Jutta.
- - Cavaglià...
Un soupir suinte entre les lèvres craquelées et brunies de poussière.
Les éperons sont enfoncés, & l'équidé, épuisé pourtant, repart au galop pour franchir les derniers virages avant la baronnie, qui, écrasée au pied des montagnes, semble encore toute petite. La chevauchée, interminable, a nécessité quelques arrêts trop courts pour être reposants. Le crin dégouline de sueur, & l'on a rarement vu des naseaux si fumants. C'est loin d'être le poids plume de la cavalière qui l'épuise autant, pourtant, mais plutôt les sacoches soigneusement attachées à la selle.
Car Jutta n'est pas bien lourde. Longue & creusée, le corps semble plus près du squelette que du vivant, marqué qu'il est par une vie pas bien sérieuse. Les cernes épais qui lui diabolisent le regard, les billes d'un vert si terne qu'il en semble gris, le chignon brun qui fait croire à de la paille, en attestent. Elle pourrait être jolie, pourtant. Si encore à sa droite, la joue ne se paraît pas d'une balafre grossière, de la tempe à l'arrête de la mâchoire.
Les remparts s'approchent, & le pas ralentit. La cavalière, en bottes de cuir & braies d'homme, descend prestement pour montrer patte blanche. Si tant est qu'avec la poussière accumulée, ses mains gantées puissent être blanches. La senestre tient les rênes, & la dextre, timide, se cache sous l'épais mantel d'un vert si sombre qu'il en paraîtrait noir. Nul liseré, nul décor, nul blason ne viennent agrémenter la tenue d'une sobriété rare.
C'est bien loin du faste des lieux.
De ce que Nashia a tenté de lui inculquer, inutilement, durant toutes ces années où Jutta était Khy, & où Khy n'était qu'une enfant terrible qu'elle n'aurait jamais du prendre comme pupille, qu'elle n'aurait jamais du ramener d'Orléans. Loin, très loin, des soirées où Khy rêvait, inlassablement, de devenir mercenaire, de devenir comme la dame de Pettinengo, de devenir quelqu'un. Loin, très loin, des premiers amours, & du passé qui rattrape, indubitablement. Loin, très loin, de l'innocence, des rêves, & des croyances.
Khy était devenue Jutta, quand il avait fallu grandir. Khy avait enfanté, & Jutta était devenue mère, un court instant, très court instant. Juste le temps que la Sanglante Nashia décide tout à coup qu'il était temps que Khy, que Jutta, qu'importe, apprenne ce qu'était le mercenariat. Juste avant qu'elle l'envoie en Enfer. Le noble chez qui elle était allée faire ses armes l'avait rendu laide. Physiquement, avec cette balafre narguant la joue. Moralement, avec ces atrocités qu'elle devait observer, qu'elle devait effectuer, tout ça, pour apprendre le métier.

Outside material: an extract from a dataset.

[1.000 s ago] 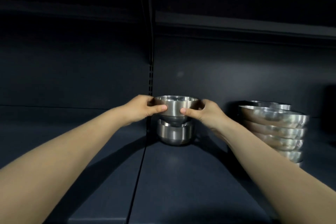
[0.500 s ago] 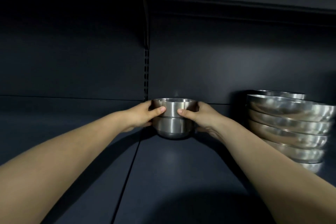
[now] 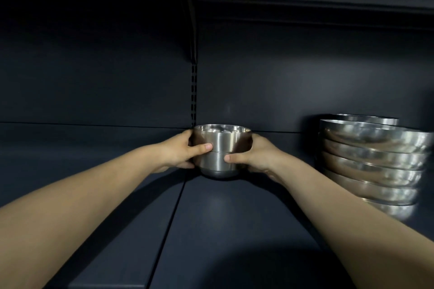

La vie est bien faite, pourtant. Jutta est devenue mercenaire. Jutta est devenue meurtrière. Jutta est devenue le monstre qu'elle avait toujours rêvé d'être. Qui serait-elle pour s'en plaindre à Nashia ? Celle qui, malgré tout, l'avait recueillie, une fois, deux fois, trois fois, malgré les fugues & les mensonges, malgré la honte d'une pupille souillée & ronde, malgré les frasques & les blessures.
- Fais mander la maîtresse des lieux.
- Et z'êtes ?
Ainsi, il n'avait fallu que quelques mots gribouillés sur un bout de parchemin déchiré pour que Jutta quitte l'Enfer, & revienne vers sa tutrice, sa Sanglante, sa mère inégalée, qu'on disait malade, suffisamment du moins pour s'en inquiéter.
Le sourcil haussé, elle lorgne le pauvre soldat qui l'interroge.
- Fous-moi le camp, envoie-moi quelqu'un de compétent.
Les rênes sont lancés au garçon d'écurie, tandis que la Vipère entreprend de défaire les sacoches de la selle.
- J'peux pas vous laisser patienter là toute seule d'moizelle, 'sont les ordres.
- Je viens de t'en donner un, d'ordre. Envoie-moi quelqu'un, ou fais mander Madame.
- Ma...
- Philibert, faites mander Madame. Tout de suite. Dites-lui que c'est urgent !
L'ordre, sec, fait lever les émeraudes sur l'autoritaire.
Une servante, bien en chair, blonde comme les blés, la trentaine sans doute passée.
Et sur le visage, une expression tétanisée d'effarement. Visiblement, Jutta n'est pas attendue.